Location
- 999-1000 Ululani Street Hilo, (Hawaii County), Hawaii 96720 United States
- Coordinates: 19°42′52″N 155°5′3″W﻿ / ﻿19.71444°N 155.08417°W

Information
- Type: Private
- Motto: Quaerite Primum Regnum Dei (Seek First the Kingdom of God)
- Religious affiliation: Catholic
- Patron saint: Saint Joseph
- Established: 1869
- Oversight: Diocese of Honolulu
- Head of School/Principal/Academic Dean: Ms. Malie Kipapa
- Chaplain: Fr. Apolinario Ty, SSS
- Grades: PK–12
- Gender: Coeducational
- Student to teacher ratio: 17:1
- Colors: Red and Gold
- Athletics conference: BIIF
- Mascot: Cardinals
- Nickname: St. Joe
- Accreditation: WASC WCEA HAIS
- Yearbook: The Protector
- Athletic Director/Dean of Students: Mr. Michael Costales
- Pastor: Fr. Apolinario Ty, SSS
- Website: http://www.sjshilo.com

= St. Joseph School (Hilo, Hawaii) =

St. Joseph School (signed as St Joseph’s School) is a private school run by the Catholic Church in Hilo, the second largest city in Hawaii. It serves about 300 students in preschool through 12th grade.

== History ==
In 1869, a small parish school of 42 students was established in Hilo, Hawaii by Reverend Charles Pouzot, under the direction of Fr. Patrick O'Reilly.
It was chartered by King Kamehameha V to teach English to Native Hawaiian
and immigrant children.

Over the years, the school's enrollment increased to the point that it was necessary to build a new school on Waianuenue Avenue. This school for both boys and girls was dedicated on October 10, 1875 and called Maria Keola. Ten years later, three Marianist Brothers took over the operation and used the name of St. Mary's School. It was blessed on October 25, 1885. In 1900 the Sisters of St. Francis began staffing St. Joseph School for Girls on Kapiolani Street.
The Franciscan Sisters of Syracuse (Blessed Mother Marianne Cope’s congregation)
arrived in 1900 to assume teaching and administrative responsibilities for the girls.

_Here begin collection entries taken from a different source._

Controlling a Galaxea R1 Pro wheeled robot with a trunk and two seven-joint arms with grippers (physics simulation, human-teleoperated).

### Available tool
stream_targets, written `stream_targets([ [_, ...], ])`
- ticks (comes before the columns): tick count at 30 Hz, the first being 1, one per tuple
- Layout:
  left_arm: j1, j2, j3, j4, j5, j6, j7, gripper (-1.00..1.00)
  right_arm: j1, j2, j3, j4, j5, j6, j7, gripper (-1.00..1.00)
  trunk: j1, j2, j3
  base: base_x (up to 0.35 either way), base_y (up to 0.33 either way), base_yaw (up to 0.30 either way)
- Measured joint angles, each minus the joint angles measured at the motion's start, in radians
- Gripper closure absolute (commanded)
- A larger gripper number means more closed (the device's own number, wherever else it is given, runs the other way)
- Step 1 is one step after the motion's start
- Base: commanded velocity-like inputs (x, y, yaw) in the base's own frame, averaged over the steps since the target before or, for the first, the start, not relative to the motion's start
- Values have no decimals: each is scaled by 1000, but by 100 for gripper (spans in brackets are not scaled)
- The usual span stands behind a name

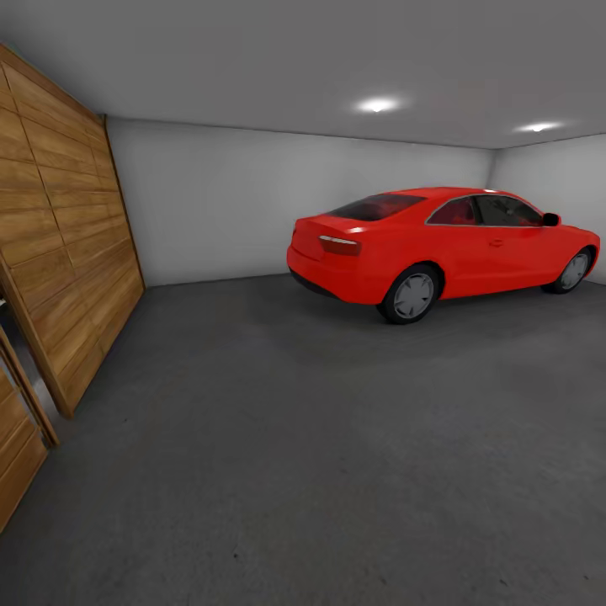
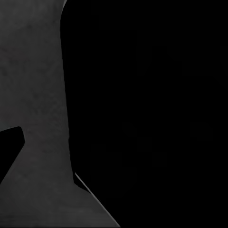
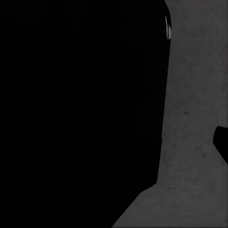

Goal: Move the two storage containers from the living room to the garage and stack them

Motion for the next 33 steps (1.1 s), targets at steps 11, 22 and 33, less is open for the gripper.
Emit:
stream_targets([
  [11, -2, 9, -3, -25, 1, -8, 1, -100, 0, 5, 56, 0, -22, -20, 2, -100, 0, 0, 0, 0, 0, 0],
  [22, -1, 9, -3, -26, 1, -8, 1, -100, 0, 3, 116, 0, -48, -23, 1, -100, 0, 0, 0, 0, 0, 0],
  [33, -1, 9, -3, -26, 1, -8, 1, -100, 0, 3, 179, 0, -49, -24, 1, -100, 0, 0, 0, 0, 0, -69],
])
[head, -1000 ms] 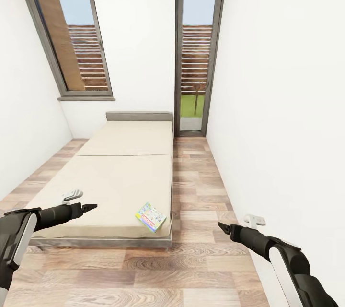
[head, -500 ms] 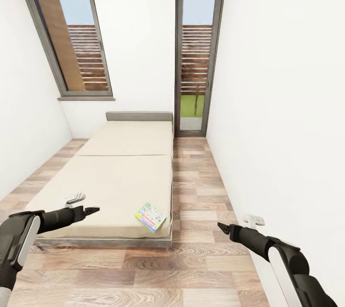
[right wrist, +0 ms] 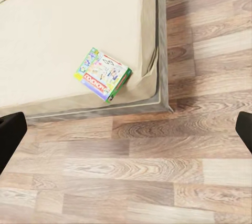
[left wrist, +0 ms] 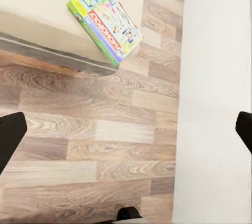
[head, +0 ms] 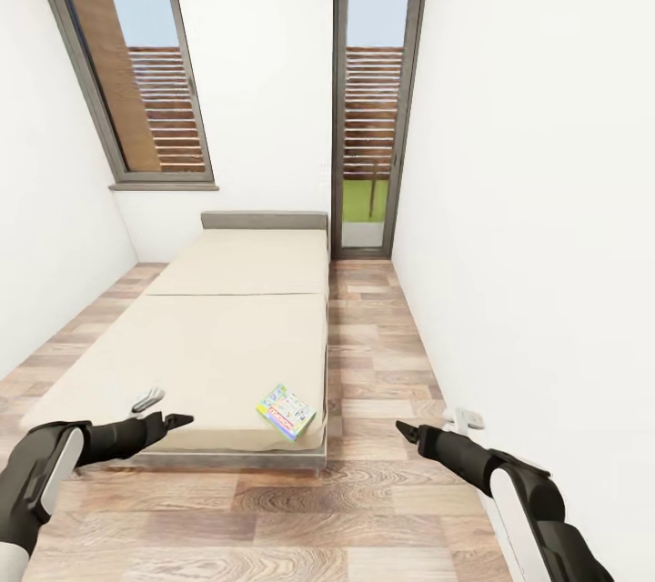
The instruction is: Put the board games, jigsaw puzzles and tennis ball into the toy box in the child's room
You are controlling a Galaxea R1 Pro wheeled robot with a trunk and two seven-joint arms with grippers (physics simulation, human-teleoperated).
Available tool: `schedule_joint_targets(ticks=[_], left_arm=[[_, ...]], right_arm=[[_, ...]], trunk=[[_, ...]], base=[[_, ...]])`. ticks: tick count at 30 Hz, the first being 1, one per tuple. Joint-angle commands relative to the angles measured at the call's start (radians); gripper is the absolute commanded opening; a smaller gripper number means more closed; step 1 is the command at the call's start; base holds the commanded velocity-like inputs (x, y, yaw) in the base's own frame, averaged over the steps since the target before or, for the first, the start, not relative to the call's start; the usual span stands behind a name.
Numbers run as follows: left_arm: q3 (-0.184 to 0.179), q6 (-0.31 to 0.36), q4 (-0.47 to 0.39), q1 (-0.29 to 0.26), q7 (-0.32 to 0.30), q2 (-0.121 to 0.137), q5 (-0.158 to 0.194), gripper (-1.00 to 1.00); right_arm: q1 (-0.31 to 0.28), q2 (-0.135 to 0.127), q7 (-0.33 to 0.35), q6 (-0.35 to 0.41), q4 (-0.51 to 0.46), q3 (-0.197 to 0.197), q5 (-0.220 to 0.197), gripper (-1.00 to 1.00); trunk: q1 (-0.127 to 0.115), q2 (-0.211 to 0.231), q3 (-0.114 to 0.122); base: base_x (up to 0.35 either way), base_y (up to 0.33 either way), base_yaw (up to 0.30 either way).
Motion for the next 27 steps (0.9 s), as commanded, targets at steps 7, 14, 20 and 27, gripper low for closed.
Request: schedule_joint_targets(ticks=[7,14,20,27], left_arm=[[0.003,0.001,0.060,-0.002,-0.001,0.000,0.067,1.00],[0.005,0.000,0.082,-0.002,0.000,-0.004,0.094,1.00],[0.005,0.000,0.088,-0.002,-0.001,-0.034,0.100,1.00],[0.005,0.001,0.089,-0.002,-0.001,-0.076,0.102,1.00]], right_arm=[[-0.001,0.009,0.005,0.004,0.001,0.017,0.001,1.00],[-0.001,0.010,0.023,0.007,-0.010,0.045,-0.013,1.00],[-0.001,0.011,0.058,0.009,-0.017,0.051,-0.073,1.00],[-0.002,-0.002,0.094,0.014,-0.019,0.046,-0.201,1.00]], trunk=[[0.027,-0.051,-0.024],[0.054,-0.100,-0.046],[0.077,-0.142,-0.065],[0.104,-0.191,-0.087]], base=[[0.000,0.000,0.000],[0.000,0.000,0.000],[0.000,0.000,0.000],[0.000,0.000,0.000]])
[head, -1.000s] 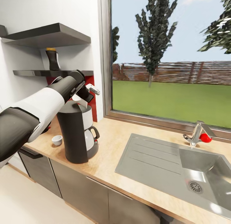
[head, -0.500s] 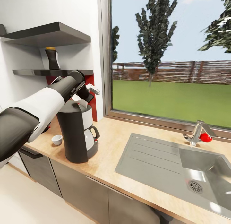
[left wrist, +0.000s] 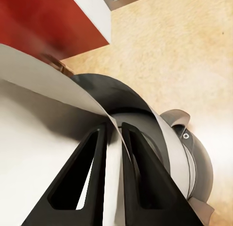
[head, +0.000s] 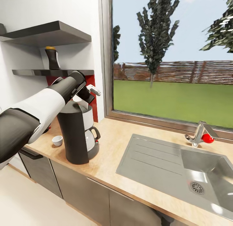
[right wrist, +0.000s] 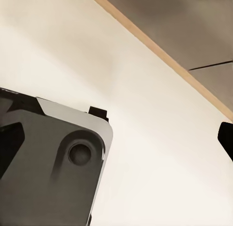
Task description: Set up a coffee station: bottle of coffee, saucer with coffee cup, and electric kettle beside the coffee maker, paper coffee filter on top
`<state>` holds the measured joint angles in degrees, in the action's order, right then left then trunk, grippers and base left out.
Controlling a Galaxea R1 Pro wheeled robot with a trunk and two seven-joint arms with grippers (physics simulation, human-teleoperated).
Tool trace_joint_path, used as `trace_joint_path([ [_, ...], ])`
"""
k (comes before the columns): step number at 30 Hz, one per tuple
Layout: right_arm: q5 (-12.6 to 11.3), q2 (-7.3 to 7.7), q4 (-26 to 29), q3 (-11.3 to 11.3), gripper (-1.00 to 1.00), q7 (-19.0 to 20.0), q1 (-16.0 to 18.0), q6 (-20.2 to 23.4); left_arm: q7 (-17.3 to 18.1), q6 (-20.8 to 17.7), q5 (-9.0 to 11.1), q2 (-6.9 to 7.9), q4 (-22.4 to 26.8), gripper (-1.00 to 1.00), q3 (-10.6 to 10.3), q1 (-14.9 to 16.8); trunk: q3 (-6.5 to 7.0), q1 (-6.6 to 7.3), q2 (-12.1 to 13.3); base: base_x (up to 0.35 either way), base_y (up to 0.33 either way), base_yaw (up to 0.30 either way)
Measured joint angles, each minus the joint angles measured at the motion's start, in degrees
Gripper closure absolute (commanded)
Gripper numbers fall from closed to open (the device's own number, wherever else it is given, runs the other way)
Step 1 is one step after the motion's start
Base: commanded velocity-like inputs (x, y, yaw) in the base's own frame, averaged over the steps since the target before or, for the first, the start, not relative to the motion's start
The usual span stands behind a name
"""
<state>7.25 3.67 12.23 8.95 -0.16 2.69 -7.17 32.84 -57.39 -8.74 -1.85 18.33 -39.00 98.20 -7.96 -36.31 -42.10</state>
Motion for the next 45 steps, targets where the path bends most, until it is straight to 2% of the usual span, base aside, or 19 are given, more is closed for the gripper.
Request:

In 1948, St. Mary's and St. Joseph's were consolidated into a new co-educational institution built on the present site at the intersection of Ululani and Hualalai Streets. The elementary school, high school, and gymnasium were built in 1948, 1949, and 1950, respectively. In 1951, the Marianist Brothers were reassigned to new teaching posts, and were replaced with a larger staff of nuns and lay teachers. The opening of the new school year in 1951-52 marked the beginning of St. Joseph as a complete co-educational school directly under the Pastor of St. Joseph Parish, part of the Diocese of Honolulu.

==Academics==

=== High school ===
St. Joseph has a variety of educational opportunities for students. The school has six Advanced Placement classes, including European History, English Language and Composition, English Literature and composition, Chemistry, Calculus, and United States Government and Politics.

==Athletics==
St. Joseph School is a member of the Big Island Interscholastic Federation.

In 2010, the St. Joseph Cardinals boys basketball team defeated Pahoa High School's Daggers, 51-39 to win the D-II BIIF Championship. The St. Joseph tennis team was able to gain the #2 and #5 seeds at the HHSAA state tournament.

In 2016, The No. 3 seed Cardinals overcame an 18-point deficit and upset No. 1 Honokaa 51-50 in the BIIF Division II boys basketball championship, clinching their first league title since 2010.